Warm Goat Cheese Salad Is A French Classic You May Have Forgotten
Not every classic recipe was developed hundreds of years ago in such-and-such royal court or by monks in Italian monasteries. Some are relatively new, as in the case of warm goat cheese salad. Okay, okay, so goat cheese has been eaten for several millennia but probably not the way it's enjoyed in this dish. Goat cheese is a specialty of France's Loire Valley, and since it can be found in bistros all over France today, it can be fairly assumed it began there.

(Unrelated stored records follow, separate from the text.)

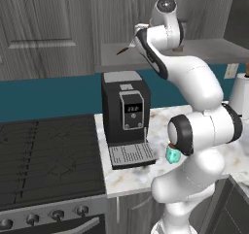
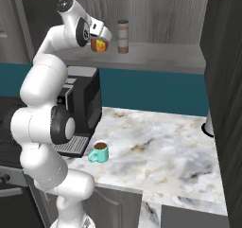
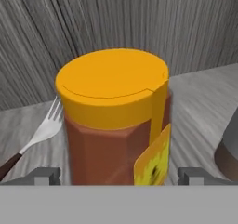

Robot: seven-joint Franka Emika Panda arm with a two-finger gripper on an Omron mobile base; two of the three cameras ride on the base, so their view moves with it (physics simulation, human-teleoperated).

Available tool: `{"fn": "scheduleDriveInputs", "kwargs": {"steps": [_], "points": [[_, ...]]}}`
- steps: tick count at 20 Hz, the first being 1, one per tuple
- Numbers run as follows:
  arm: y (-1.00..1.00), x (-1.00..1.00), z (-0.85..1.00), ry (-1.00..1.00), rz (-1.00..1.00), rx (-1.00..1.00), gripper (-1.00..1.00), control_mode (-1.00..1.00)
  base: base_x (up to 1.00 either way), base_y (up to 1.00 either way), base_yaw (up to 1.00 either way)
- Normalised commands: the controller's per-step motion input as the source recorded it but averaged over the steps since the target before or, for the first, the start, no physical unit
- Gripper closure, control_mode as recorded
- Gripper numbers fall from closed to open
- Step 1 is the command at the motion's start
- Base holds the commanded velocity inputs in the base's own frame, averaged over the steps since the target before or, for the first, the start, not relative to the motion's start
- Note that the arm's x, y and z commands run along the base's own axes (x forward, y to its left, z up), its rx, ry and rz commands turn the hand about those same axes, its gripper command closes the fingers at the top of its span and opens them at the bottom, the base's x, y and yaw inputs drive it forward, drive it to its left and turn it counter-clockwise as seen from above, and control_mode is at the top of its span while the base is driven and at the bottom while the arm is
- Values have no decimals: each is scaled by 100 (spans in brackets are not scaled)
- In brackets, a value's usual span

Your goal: Pick the cinnamon and honey bottle from the cabinet and place them next to the mug.

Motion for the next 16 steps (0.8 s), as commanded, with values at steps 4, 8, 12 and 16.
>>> {"fn": "scheduleDriveInputs", "kwargs": {"steps": [4, 8, 12, 16], "points": [[0, 16, -2, 0, -3, 0, -100, -100, 0, 0, 0], [0, 13, -1, 0, -3, 0, -100, -100, 0, 0, 0], [0, 8, -1, 0, -2, 0, -100, -100, 0, 0, 0], [0, 0, 0, 0, 0, 0, -100, -100, 0, 0, 0]]}}
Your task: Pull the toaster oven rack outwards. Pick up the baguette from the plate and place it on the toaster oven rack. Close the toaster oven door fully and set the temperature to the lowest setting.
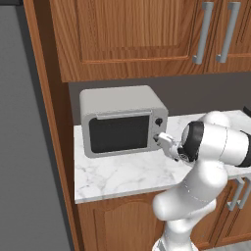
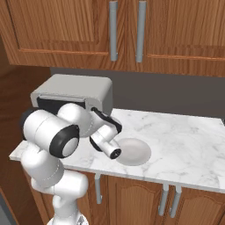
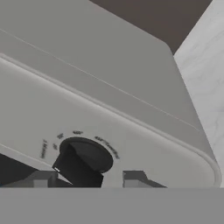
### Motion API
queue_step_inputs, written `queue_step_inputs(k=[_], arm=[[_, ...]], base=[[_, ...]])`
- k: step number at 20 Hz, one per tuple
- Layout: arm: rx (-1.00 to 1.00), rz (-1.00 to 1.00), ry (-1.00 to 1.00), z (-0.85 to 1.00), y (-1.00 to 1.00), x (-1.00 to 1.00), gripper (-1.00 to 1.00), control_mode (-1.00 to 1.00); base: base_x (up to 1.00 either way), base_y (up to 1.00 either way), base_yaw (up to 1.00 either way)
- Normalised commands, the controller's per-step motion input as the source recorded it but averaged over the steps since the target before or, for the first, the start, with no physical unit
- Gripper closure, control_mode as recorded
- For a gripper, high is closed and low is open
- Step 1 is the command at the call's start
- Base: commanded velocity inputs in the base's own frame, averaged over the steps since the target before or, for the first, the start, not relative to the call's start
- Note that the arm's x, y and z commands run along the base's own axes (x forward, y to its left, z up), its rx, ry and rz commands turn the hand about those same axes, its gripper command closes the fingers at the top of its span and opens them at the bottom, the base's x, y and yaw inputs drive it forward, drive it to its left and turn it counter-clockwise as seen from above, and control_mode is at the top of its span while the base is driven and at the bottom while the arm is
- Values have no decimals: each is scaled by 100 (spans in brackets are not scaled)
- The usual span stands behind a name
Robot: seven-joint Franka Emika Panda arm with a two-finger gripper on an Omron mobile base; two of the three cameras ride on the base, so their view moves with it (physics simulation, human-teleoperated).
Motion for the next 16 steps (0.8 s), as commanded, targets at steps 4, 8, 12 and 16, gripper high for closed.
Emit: queue_step_inputs(k=[4, 8, 12, 16], arm=[[0, -6, 0, 0, 0, 30, -100, -100], [0, -6, 0, 1, 0, 27, -100, -100], [0, -8, 1, 26, 4, 20, -100, -100], [0, -12, 11, 58, 13, 19, -100, -100]], base=[[0, 0, 0], [0, 0, 0], [0, 0, 0], [0, 0, 0]])
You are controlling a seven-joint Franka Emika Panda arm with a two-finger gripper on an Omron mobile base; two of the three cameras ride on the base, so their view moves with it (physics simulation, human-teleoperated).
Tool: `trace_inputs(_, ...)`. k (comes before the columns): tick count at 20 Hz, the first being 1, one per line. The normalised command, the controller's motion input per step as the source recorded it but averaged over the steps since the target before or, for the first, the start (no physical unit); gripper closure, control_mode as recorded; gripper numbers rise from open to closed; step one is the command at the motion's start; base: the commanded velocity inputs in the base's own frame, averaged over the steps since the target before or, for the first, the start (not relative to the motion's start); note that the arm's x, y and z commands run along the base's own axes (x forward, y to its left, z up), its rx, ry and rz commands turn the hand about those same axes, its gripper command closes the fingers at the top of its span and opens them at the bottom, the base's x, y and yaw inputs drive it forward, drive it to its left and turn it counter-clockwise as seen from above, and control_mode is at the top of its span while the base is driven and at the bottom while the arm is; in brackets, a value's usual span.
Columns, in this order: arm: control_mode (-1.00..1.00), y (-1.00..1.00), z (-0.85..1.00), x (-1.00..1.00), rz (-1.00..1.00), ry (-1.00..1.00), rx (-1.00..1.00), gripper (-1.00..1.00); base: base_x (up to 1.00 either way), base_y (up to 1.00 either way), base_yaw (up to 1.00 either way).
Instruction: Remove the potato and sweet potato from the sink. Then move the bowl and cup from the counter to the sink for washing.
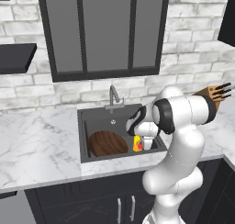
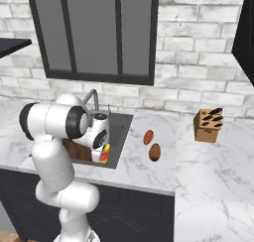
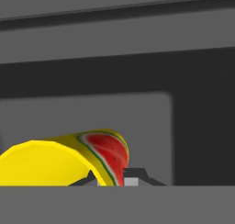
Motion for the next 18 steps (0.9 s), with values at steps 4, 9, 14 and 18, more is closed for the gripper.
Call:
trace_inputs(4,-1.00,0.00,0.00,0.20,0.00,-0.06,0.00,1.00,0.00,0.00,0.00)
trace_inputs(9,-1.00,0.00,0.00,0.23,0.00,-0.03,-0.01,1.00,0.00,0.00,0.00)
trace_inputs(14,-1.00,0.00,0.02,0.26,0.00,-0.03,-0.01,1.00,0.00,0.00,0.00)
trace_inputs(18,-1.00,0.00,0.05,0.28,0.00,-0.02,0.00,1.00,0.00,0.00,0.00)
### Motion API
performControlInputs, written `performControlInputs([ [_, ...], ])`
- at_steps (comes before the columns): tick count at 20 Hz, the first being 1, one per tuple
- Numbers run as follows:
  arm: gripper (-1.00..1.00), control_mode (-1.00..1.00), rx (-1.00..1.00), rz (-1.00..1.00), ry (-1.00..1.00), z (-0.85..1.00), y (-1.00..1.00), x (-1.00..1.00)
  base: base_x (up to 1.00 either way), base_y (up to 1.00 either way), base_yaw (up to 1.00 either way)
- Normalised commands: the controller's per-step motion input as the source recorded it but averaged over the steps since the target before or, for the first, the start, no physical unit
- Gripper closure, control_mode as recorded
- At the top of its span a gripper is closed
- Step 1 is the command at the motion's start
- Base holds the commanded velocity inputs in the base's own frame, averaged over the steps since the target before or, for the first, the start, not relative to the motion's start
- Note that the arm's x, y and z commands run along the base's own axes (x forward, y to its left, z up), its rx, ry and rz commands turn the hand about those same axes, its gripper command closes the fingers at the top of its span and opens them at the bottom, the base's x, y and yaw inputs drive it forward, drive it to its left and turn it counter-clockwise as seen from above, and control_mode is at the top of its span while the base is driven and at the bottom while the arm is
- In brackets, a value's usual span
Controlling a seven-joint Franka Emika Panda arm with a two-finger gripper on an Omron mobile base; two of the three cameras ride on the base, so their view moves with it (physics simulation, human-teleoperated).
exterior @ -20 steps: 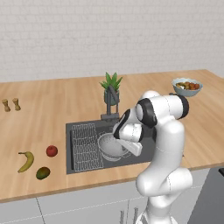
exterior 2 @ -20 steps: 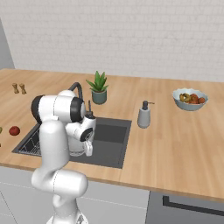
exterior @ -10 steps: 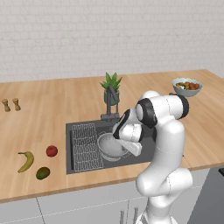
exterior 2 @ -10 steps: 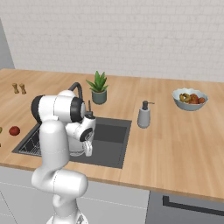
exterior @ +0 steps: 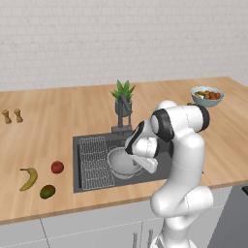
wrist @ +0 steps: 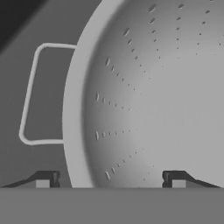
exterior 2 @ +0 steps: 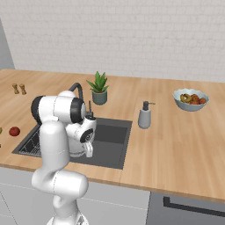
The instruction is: Put the colander in the sink, put the banana, apple, mango in the colander, and turn on the sink faucet and pour water over the colander.
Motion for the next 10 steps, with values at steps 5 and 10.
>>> performControlInputs([
  [5, -1.00, -1.00, 0.00, 0.00, 0.00, 0.03, 0.00, 0.00, 0.00, 0.00, 0.00],
  [10, -1.00, -1.00, 0.01, -0.07, 0.00, 0.55, -0.01, -0.14, 0.00, 0.00, 0.00],
])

The light and decadent warm goat cheese salad includes salad greens dressed in a light vinaigrette dressing, served with rounds of goat cheese that have been fried or broiled, and your choice of fruits, veggies, and nuts. Many people credit Berkeley, California's Chez Panisse restaurant for igniting the craze in America in the 1980s. By the time the 90s arrived, warm goat cheese salad was on menus and in home kitchens everywhere, much like designer cupcakes in the early 2000s and crispy roasted brussels sprouts twenty years later. But warm goat cheese salad is hardly a dish of the past; folks still love it today because it tastes fantastic and is easy to assemble.
The rise of a classic
One of the first cheeses the chef, restaurateur, author, and Francophile, Alice Waters received when she opened Chez Panisse in 1981 was a French-style chèvre (soft goat cheese). She used it to create warm goat cheese salad, and the dish became a staple on the menu for years. After much fanfare and diner delight (not to mention a nod to goat cheese in a 1983 New York Times article), the salad trickled onto the menus of countless restaurants, reaching the pinnacle of its popularity in the 1990s.
During this decade, warm goat cheese salad often utilized lettuces of the moment like frisée, mache, and arugula, or the ever-popular mesclun mix, and was served with toasted walnuts, honey mustard dressing, and sometimes another darling ingredient of the decade: sun-dried tomatoes. People couldn't get enough of the cool salad combined with warm, soft cheese coated in a crunchy crust that acted as pseudo croutons. As the millennium and century came to an end, some restaurant menus slowly began phasing out the beloved first course in favor of watermelon and feta salads, but others held on to the once-crowd favorite.
A salad with staying power
One could've made the argument in the 90s that warm goat cheese salad's omnipresence was a trend, but the fact that you can still find it at restaurants today suggests that it's a classic dish. And perhaps it was everywhere for a good reason: It's a simple dish that uses minimal ingredients, cooking techniques suitable for even novice cooks, and it tastes delicious. The salad hits all the right beats: the tangy dressing, bitter greens, creamy goat cheese, crunchy crust, sweet fruit, and earthy beets. It's vegetarian-friendly, classy enough to be served at a gourmet dinner, yet totally appropriate as a satisfying lunch.
Chefs today may be taking new liberties with the salad (in the forms of whipped goat cheese, for example), but the concept remains the same — a really well-balanced and tasty dish that is still pretty easy to find on restaurant menus. Of course, if you'd rather stay in, making the salad is a breeze.
Stay in and cook
Gather your favorite salad greens and dress them lightly in a tangy dressing of your choice. This could be a simple French vinaigrette, honey mustard dressing, or a drizzle of extra virgin olive oil and good balsamic vinegar. Chèvre cheese is often sold in logs, and the trick to cutting them into neat circles without breaking them is to cut them with unflavored dental floss. Next, coat the cheese rounds in bread crumbs. You may find that the crumbs will stick to the cheese better if you first dip the rounds into beaten egg and then coat them in the bread crumbs. Lightly fry the rounds in oil in a pan until both sides are just golden brown. You can also bake the cheese instead of frying it. Top the salad greens with however many cheese rounds you desire.
It's really as easy as all that, but many recipes also call for additional ingredients like the aforementioned beets, candied or toasted nuts (pecans, walnuts, or pistachios), cherry tomatoes, dried fruit, or whatever else your tastebuds desire. Call it a throwback recipe if you must, but this is one dish we think is already timeless.